US East Coast braces for Dorian chaos after Bahamas battered

Bloomberg

Hurricane Dorian is starting to move again, inching towards the northwest and potentially up the US East Coast after bashing the Bahamas for almost two days with high winds and driving rains that have inflicted huge damage, killing five on one island alone.
The storm is now crawling at 1 mile per hour with sustained winds of around 120 miles (190 kilometres) per hour, making it a Category 3 hurricane, the National Hurricane Center said in an 8 am New York time advisory. But the movement was expected to speed up on Tuesday and on Wednesday, with Dorian forecast to move “dangerously close” to the Florida coastline as it travels north toward Georgia and the Carolinas.
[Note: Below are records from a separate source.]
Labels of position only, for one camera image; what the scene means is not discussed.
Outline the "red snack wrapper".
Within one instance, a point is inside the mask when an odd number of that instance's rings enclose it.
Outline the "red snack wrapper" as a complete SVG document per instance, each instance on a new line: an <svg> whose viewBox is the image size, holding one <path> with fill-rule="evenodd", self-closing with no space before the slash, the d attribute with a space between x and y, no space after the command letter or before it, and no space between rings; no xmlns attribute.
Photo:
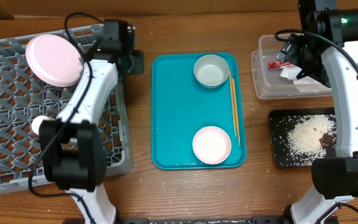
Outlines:
<svg viewBox="0 0 358 224"><path fill-rule="evenodd" d="M279 60L268 63L269 70L276 70L276 69L281 69L281 68L289 67L289 66L292 66L291 62L281 62Z"/></svg>

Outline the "white napkin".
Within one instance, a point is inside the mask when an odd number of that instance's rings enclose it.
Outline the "white napkin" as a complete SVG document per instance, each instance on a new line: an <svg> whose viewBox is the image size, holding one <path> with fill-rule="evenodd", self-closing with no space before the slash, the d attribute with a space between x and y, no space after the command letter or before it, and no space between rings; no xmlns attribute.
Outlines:
<svg viewBox="0 0 358 224"><path fill-rule="evenodd" d="M316 80L310 77L304 77L301 79L297 79L297 75L301 72L301 68L291 65L287 67L283 67L280 73L281 78L286 78L291 80L301 93L313 93L321 91L321 84Z"/></svg>

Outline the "grey small bowl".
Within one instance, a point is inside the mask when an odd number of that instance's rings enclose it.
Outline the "grey small bowl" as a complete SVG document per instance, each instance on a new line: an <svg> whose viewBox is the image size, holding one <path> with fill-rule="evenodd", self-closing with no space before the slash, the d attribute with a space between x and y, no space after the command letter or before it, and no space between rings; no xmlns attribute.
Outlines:
<svg viewBox="0 0 358 224"><path fill-rule="evenodd" d="M196 80L205 88L217 88L229 77L229 65L218 55L200 57L193 69Z"/></svg>

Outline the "white round plate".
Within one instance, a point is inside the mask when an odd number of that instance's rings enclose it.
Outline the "white round plate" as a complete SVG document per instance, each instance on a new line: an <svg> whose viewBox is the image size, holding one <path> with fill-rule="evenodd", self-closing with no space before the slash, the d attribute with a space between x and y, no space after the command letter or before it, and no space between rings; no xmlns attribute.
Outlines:
<svg viewBox="0 0 358 224"><path fill-rule="evenodd" d="M25 57L38 78L57 87L76 84L83 70L77 49L68 40L54 34L31 39L26 46Z"/></svg>

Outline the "white cup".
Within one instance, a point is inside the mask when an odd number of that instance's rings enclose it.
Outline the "white cup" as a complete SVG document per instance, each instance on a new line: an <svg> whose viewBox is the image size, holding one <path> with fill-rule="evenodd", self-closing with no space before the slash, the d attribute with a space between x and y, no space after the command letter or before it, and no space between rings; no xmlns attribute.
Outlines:
<svg viewBox="0 0 358 224"><path fill-rule="evenodd" d="M37 116L31 123L31 130L36 135L39 135L39 129L40 129L40 125L42 124L42 122L43 121L54 121L54 120L55 120L54 118L51 118L49 116L44 116L44 115Z"/></svg>

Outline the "pink small bowl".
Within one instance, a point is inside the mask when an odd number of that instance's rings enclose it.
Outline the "pink small bowl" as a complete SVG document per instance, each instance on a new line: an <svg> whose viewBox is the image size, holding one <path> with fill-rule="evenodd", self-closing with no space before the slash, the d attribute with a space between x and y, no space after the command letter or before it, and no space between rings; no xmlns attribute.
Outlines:
<svg viewBox="0 0 358 224"><path fill-rule="evenodd" d="M229 135L223 129L207 126L194 135L192 148L201 162L216 165L229 157L232 144Z"/></svg>

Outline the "grey dishwasher rack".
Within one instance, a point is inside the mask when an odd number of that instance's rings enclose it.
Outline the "grey dishwasher rack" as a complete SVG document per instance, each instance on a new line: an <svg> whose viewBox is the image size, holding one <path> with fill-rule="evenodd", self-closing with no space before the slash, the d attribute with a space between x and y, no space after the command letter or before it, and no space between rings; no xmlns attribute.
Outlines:
<svg viewBox="0 0 358 224"><path fill-rule="evenodd" d="M69 33L82 50L88 50L102 38L103 25L76 27ZM64 29L41 34L67 38ZM0 195L27 190L30 165L40 152L30 124L39 115L56 117L75 90L75 86L51 86L30 71L25 48L41 34L0 39ZM110 92L98 126L107 152L106 176L129 173L134 158L122 82Z"/></svg>

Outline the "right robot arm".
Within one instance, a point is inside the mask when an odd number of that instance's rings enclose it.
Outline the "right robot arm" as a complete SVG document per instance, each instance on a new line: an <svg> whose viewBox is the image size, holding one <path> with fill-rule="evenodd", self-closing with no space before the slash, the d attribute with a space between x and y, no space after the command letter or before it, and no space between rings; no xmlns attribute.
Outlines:
<svg viewBox="0 0 358 224"><path fill-rule="evenodd" d="M336 115L334 158L313 161L313 184L279 223L323 223L358 197L358 9L334 1L299 0L301 29L288 30L277 55L331 89Z"/></svg>

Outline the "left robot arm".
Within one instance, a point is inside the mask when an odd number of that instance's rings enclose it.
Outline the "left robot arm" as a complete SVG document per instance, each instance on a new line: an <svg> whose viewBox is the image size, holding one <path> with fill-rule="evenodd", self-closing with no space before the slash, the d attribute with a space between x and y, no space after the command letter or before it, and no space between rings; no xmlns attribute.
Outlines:
<svg viewBox="0 0 358 224"><path fill-rule="evenodd" d="M47 56L29 60L32 71L49 84L57 85L73 73L80 75L70 101L55 120L43 120L38 128L42 163L46 179L54 182L62 195L69 195L81 204L80 210L90 223L114 223L116 209L110 203L103 179L106 153L103 150L97 123L109 92L121 75L144 72L144 58L134 50L135 29L128 22L106 20L103 37L87 54L73 38L55 35L32 39L27 55L35 55L46 46L42 41L59 41L63 55L59 62Z"/></svg>

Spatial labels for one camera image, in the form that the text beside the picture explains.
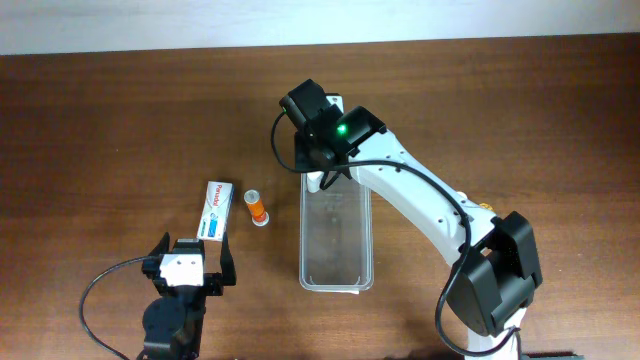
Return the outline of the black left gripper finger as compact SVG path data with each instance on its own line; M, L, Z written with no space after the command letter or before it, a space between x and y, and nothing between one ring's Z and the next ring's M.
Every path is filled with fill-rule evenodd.
M236 269L233 260L233 256L231 254L228 234L223 234L223 240L221 245L221 253L220 253L220 267L222 274L222 283L224 286L235 286L236 285Z
M165 232L159 243L149 253L150 257L160 258L169 251L170 234Z

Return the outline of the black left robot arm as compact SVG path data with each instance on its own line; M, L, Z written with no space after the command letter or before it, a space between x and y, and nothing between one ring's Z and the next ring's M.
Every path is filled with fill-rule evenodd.
M207 273L205 245L199 239L170 242L164 234L141 266L159 298L144 311L140 359L184 360L199 357L206 299L221 296L237 282L227 236L222 237L219 272Z

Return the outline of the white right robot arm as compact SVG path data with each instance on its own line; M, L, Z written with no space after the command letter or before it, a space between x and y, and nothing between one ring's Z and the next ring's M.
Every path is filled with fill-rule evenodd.
M450 266L438 299L468 330L461 354L518 359L519 326L542 274L533 228L469 200L421 165L363 107L308 83L282 98L295 126L301 177L300 281L320 292L359 292L373 281L371 198L393 205Z
While its winds have weakened, Dorian is threatening to inundate coastal communities with rain, rising sea levels and a life-threatening storm surge even if the US mainland dodges a head-on blow.
Shoreline residents and businesses in Florida, George and the Carolinas have been ordered by their respective state governments to evacuate.
“We know that these evacuations are inconvenient, difficult and sometimes costly,” North Carolina Governor Roy Cooper said in a statement. “But we must realise the potential deadly cost of refusing to evacuate when told.” The Bahamas continue to be under attack.
“I don’t think there has been a populated area in the entire Atlantic basin in the climatological record that has experienced the severity and the intensity of impacts that Grand Bahama Island and Abaco have experienced in the past two days,” said Ryan Truchelut, president of Weather Tiger in Tallahassee, Florida.
Dorian is weakening in part because it has exhausted its supply of warm ocean water by sitting over the same spot for days, Truchelut said. He doesn’t see the storm — pulled along by a low pressure system — moving much farther west, with the core of the hurricane likely staying about 75 miles off of Florida. But he said the eastern North and South Carolina are still very much at risk.
“I think it is going to be a pretty significant and powerful low all the way up the East Coast,” Truchelut said.
Dare County, North Carolina, which includes much of the tourist-friendly Outer Banks, issued a mandatory evacuation for visitors starting from Tuesday and for residents beginning from Wednesday. Other parts of the state’s coastline were also bracing for the storm. Ocean-going commercial vessels and barges greater than 500 gross tons should make plans for departing North Carolina ports, the US Coast Guard said.
The National Hurricane Center has issued a tropical storm warning for north of Ponte Vedra Beach, Florida — near Jacksonville — to Altamaha Sound, Georgia, near the popular Golden Isles area in the state.
While the current forecast keeps Dorian’s centre offshore, forecasters are keeping a close eye for changes, according to Ken Graham, the hurricane center’s director. “It doesn’t take much, a little wobble, a little wiggle and you have hurricane-force winds on shore,” he said in a Facebook update.
Grand Bahama, one of the island nation’s northernmost centers, remains near the center of the storm, which has caused widespread flooding in many of the islands of the northwest
and central Bahamas, the National Emergency Management Agency has said.